Repeat the listing below verbatim, without its images.

* * * * *

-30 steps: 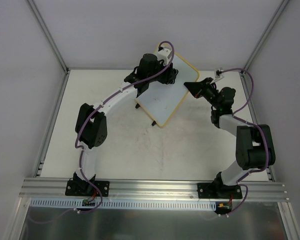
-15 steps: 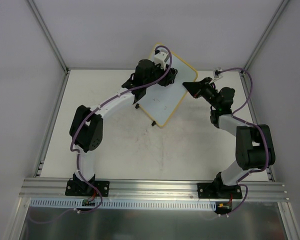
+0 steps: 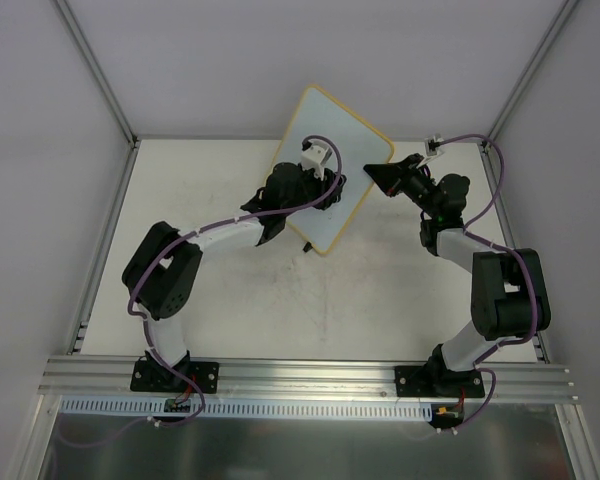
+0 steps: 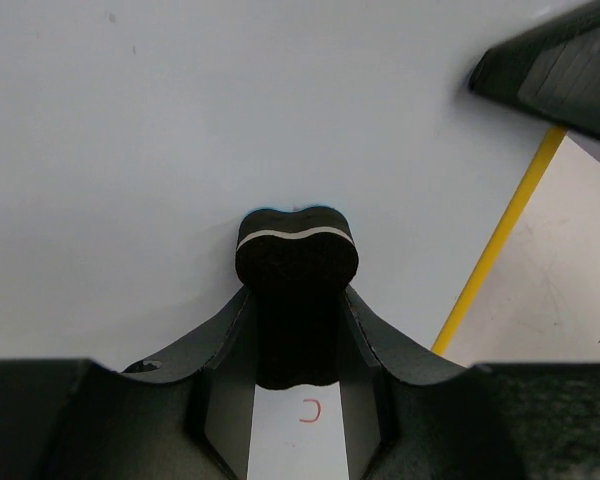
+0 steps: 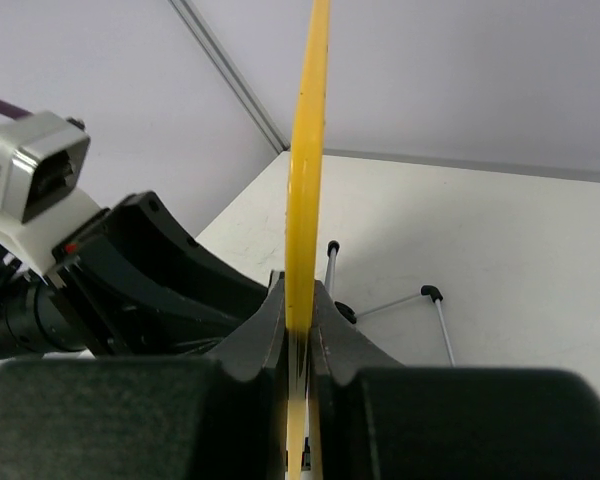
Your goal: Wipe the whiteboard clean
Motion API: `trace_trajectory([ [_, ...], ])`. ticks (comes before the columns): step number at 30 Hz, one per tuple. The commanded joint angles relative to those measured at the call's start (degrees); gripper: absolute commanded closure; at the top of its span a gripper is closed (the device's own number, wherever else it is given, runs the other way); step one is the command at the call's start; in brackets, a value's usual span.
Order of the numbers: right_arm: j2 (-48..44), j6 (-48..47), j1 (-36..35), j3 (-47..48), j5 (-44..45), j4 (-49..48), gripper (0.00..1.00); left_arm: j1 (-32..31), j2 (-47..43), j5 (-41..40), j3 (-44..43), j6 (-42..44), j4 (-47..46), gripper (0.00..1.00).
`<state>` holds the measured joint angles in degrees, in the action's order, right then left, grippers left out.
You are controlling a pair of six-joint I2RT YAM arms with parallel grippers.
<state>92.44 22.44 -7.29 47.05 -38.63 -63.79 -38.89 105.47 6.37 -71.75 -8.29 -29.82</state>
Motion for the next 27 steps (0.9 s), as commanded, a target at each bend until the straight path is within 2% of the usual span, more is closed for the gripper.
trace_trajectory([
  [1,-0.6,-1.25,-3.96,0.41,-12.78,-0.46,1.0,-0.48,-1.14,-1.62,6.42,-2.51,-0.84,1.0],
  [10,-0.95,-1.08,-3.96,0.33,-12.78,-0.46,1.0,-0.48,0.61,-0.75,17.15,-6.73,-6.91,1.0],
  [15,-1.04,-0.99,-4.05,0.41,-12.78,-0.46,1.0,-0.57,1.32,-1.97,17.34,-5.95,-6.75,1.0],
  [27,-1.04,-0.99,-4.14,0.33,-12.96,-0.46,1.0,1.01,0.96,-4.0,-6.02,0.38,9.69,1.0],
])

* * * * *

=== Output for this task ===
-30 steps: 
-15 steps: 
+0 steps: 
+0 steps: 
+0 steps: 
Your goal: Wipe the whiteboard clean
Motion API: `trace_trajectory([ [_, ...], ])`. ticks (comes before the columns): step number at 30 Hz, one per tuple. The commanded joint angles relative to those measured at the call's start (degrees); gripper: absolute commanded closure; at the top of its span a gripper is closed (the device's own number, wherever else it is given, runs the other way); step one is the command at the call's start; in brackets, a value's usual span.
Order of the numbers: right_arm: j2 (-48..44), j6 (-48..47), j1 (-36..35), j3 (-47..48), j5 (-44..45), j4 (-49..48), gripper (0.00..1.00); left_arm: j1 (-32..31), j2 (-47..43), j5 (-41..40), j3 (-44..43), j6 (-42..44), j4 (-47..46), gripper (0.00..1.00).
`<state>` holds the measured joint angles in degrees, in the action's order, right then left, grippers left out.
You are controlling a pair of six-joint I2RT YAM arms with parallel grippers.
<state>92.44 22.44 -7.29 47.05 -38.63 -63.79 -38.89 105.47 6.37 -71.75 -8.29 -29.82</state>
Motion for the next 27 steps (0.9 s), as commanded, a target at each bend until the straight path is within 2% of the usual span, more is closed for the gripper.
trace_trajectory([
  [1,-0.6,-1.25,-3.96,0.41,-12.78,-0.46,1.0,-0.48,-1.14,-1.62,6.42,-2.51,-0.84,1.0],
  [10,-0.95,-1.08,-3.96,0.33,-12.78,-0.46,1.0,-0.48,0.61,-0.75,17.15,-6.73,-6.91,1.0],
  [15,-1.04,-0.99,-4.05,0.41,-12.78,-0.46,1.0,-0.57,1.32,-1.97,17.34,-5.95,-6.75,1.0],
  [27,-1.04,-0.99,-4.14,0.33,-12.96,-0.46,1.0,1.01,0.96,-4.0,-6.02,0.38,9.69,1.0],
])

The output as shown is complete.